**WORK ITEM:** Only lines containing the string "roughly" belong in the answer; copy all of them from the entries.

(EXERCISE DATA)

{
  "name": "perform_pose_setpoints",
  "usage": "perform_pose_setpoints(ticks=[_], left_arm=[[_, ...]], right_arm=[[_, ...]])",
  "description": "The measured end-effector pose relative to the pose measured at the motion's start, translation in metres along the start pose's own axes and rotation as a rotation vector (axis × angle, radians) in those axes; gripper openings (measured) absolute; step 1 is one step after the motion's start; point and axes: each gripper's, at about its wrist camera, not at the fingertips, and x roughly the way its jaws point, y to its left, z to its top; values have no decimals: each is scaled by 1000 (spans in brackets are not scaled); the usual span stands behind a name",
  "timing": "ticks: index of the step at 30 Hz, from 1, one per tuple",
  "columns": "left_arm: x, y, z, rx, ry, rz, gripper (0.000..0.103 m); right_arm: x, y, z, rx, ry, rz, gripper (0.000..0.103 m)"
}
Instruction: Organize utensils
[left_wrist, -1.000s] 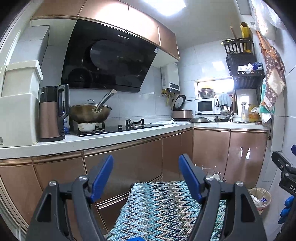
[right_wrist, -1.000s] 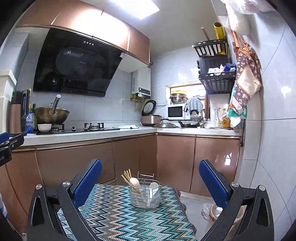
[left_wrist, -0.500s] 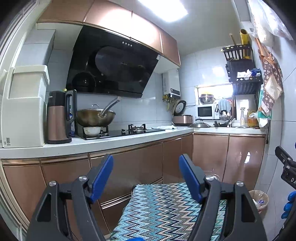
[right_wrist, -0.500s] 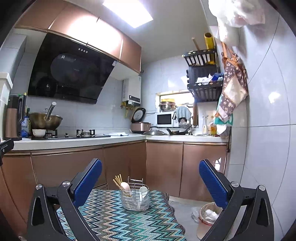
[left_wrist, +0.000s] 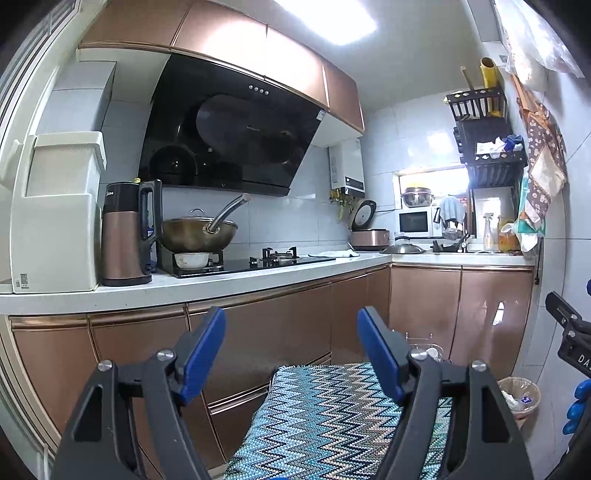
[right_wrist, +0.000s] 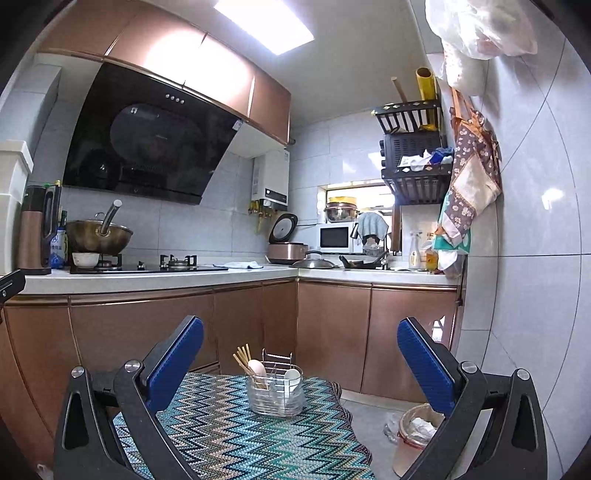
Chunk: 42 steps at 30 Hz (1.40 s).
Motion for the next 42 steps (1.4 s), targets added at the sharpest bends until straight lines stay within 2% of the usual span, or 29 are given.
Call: perform_pose_setpoints(ticks=[12, 42], left_arm=[[6, -4, -6, 6, 27, 15, 72], [3, -5, -10, 26, 25, 25, 72]], right_arm=[[0, -11, -2, 10, 7, -5, 103], [2, -10, -4, -6, 15, 13, 103]])
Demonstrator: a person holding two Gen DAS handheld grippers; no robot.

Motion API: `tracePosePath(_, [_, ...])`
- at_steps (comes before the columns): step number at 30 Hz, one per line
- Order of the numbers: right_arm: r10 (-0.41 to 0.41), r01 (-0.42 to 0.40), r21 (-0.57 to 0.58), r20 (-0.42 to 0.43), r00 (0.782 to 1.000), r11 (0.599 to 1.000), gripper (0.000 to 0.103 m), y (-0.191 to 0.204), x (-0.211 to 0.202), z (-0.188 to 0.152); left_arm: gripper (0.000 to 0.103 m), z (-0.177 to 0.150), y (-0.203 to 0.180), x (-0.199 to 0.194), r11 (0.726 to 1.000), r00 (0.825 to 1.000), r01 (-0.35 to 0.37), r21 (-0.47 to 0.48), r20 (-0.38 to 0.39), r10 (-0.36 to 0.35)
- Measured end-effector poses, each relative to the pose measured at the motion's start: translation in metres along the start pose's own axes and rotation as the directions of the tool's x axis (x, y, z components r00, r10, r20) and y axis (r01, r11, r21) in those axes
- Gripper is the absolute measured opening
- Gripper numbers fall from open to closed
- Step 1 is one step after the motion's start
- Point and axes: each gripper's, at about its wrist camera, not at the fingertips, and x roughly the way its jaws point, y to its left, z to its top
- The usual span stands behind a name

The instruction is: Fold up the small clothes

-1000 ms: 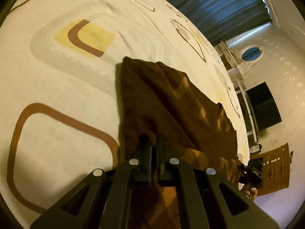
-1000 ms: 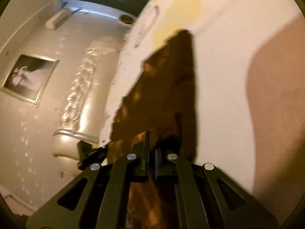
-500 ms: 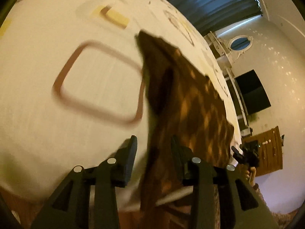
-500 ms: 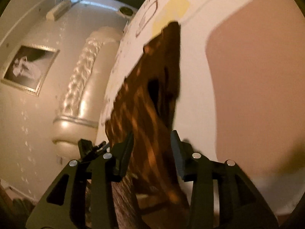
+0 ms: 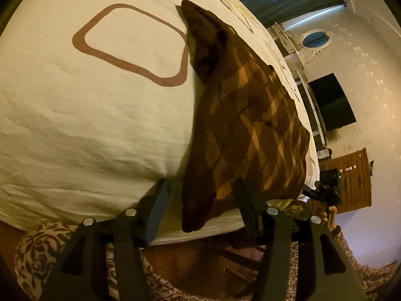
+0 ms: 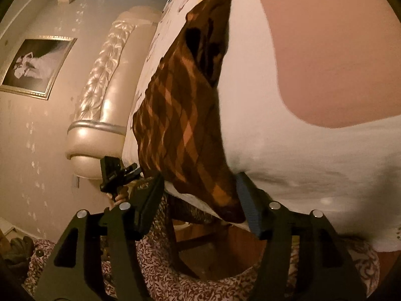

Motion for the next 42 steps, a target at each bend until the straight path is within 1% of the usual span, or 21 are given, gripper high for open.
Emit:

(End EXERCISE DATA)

**EXERCISE SOLUTION:**
  "description": "The measured end-effector pose relative to the pose measured at the motion's start, translation in metres along the start pose's own axes and rotation as a rotation vector (axis × angle, radians) in those axes; gripper openings (measured) absolute; step 1 is one step after the motion's start; point and axes: each gripper's, at about its wrist camera, not at the fingertips, and x roughly the way its jaws point, y to its left, z to its top; values have no decimals: each is scaled by 1000 (spans in brackets are not scaled); the usual span stands behind a name",
- Point and axes: each gripper's, at about its wrist camera, not at the fingertips, and x roughly the way its jaws point, y to its left, z to its top

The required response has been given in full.